Segundo o Forbes, em dezembro passado, o convidado mais importante de sua Cúpula da Saúde foi Martin. Perguntado por que tomara a decisão de aumentar o preço do medicamento em 5.556%, respondeu: “Acho que os preços na saúde são inelásticos. Eu poderia ter aumentado mais e gerado mais lucros para os nossos acionistas. Essa é a minha função principal”.

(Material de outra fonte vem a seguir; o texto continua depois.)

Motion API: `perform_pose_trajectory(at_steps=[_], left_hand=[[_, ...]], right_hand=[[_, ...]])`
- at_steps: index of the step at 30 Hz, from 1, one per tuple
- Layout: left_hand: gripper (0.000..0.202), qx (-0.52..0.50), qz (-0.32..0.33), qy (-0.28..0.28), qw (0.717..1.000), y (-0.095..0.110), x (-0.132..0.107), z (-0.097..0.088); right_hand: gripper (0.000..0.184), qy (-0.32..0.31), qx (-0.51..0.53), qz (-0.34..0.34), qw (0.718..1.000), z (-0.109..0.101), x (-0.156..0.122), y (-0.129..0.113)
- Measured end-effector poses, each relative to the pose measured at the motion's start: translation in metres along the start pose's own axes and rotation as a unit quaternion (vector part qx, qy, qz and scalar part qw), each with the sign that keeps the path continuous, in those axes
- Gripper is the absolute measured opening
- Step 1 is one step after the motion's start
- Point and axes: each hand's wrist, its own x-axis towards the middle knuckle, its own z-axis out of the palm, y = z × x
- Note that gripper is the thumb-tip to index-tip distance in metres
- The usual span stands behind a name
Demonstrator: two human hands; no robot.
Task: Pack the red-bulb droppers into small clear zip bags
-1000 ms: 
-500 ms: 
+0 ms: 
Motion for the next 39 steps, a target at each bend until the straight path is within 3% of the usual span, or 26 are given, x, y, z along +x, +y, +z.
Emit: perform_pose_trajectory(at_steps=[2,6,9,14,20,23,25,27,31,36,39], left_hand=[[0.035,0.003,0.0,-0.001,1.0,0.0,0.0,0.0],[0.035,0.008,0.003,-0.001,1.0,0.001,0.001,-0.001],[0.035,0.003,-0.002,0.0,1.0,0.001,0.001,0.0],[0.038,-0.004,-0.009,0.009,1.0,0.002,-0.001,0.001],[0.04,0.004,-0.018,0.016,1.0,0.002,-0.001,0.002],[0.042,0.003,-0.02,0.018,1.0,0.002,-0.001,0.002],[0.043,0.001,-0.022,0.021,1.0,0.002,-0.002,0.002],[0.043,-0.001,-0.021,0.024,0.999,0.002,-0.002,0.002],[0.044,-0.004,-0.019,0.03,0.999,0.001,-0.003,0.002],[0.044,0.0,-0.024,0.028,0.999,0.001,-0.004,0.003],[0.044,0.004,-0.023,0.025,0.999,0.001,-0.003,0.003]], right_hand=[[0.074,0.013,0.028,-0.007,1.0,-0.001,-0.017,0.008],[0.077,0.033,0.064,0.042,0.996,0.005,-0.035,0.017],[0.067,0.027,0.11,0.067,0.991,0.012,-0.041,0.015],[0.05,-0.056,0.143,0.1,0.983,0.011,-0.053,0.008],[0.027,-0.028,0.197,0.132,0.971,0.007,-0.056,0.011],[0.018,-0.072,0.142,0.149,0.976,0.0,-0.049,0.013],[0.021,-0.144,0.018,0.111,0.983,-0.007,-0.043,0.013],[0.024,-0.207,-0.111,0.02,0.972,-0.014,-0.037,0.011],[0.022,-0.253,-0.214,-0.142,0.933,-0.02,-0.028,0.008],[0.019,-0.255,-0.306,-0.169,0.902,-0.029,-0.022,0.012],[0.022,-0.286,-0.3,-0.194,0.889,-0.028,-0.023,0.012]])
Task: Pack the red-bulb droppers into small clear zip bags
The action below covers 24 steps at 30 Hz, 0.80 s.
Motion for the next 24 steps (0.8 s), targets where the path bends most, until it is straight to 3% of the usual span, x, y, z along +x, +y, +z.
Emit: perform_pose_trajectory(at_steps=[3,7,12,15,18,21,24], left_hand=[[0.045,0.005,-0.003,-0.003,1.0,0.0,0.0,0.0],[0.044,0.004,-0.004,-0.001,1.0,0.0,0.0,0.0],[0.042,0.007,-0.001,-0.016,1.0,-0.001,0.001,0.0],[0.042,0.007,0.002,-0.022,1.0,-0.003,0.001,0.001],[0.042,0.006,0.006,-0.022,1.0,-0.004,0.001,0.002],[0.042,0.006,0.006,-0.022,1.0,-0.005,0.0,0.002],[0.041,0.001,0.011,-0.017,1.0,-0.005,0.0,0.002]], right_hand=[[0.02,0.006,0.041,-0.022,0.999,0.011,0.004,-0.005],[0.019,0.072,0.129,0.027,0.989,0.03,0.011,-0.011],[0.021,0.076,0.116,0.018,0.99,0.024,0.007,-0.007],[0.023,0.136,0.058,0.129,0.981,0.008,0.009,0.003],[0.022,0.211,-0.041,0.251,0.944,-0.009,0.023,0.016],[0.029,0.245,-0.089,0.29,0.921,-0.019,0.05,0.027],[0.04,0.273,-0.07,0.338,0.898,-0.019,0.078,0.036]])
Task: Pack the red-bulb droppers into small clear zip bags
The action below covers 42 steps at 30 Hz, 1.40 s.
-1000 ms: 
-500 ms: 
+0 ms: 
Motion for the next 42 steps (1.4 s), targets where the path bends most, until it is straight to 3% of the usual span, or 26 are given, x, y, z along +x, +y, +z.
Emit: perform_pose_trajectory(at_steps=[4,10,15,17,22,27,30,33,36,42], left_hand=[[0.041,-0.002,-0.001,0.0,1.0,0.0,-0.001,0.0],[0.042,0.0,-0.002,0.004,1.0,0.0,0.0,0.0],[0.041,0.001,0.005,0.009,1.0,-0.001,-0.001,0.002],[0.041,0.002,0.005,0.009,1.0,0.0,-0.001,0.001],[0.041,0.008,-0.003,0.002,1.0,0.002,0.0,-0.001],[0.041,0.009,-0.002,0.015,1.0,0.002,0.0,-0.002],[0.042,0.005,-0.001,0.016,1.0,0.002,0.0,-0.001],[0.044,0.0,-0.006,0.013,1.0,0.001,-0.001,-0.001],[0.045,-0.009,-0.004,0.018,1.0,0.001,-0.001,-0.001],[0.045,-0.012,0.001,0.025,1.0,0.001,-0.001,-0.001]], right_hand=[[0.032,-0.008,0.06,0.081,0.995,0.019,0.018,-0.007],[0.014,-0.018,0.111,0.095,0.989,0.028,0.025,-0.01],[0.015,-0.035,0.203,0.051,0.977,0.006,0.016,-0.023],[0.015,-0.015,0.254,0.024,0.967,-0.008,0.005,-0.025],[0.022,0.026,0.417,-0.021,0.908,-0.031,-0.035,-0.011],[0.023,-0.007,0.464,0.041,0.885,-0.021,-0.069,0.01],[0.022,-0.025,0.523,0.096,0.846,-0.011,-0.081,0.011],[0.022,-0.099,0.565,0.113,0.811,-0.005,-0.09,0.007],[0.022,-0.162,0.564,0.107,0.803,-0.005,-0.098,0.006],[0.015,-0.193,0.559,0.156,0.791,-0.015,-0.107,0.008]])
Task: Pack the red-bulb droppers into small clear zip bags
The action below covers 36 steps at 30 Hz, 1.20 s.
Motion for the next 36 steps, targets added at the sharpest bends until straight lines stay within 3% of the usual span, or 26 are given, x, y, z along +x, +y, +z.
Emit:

O comportamento de Martin está muito distante do comportamento da indústria farmacêutica, e de outros setores de atividades em que algumas empresas e produtos detêm o monopólio. Mas não tão distante assim que não nos permita refletir sobre a fragilidade e a dependência das pessoas em produtos e serviços essenciais nas mãos de um único fabricante. Muito especialmente, no tocante à saúde. De um lado, mais que emblemático e inspirador para valorizarmos a importância da concorrência e da necessidade vital das empresas da prática de um marketing de excepcional qualidade. De outro, códigos, regulamentos e maior atenção nos territórios em que, ainda que por curto e limitado tempo, prevaleça uma situação de monopólio.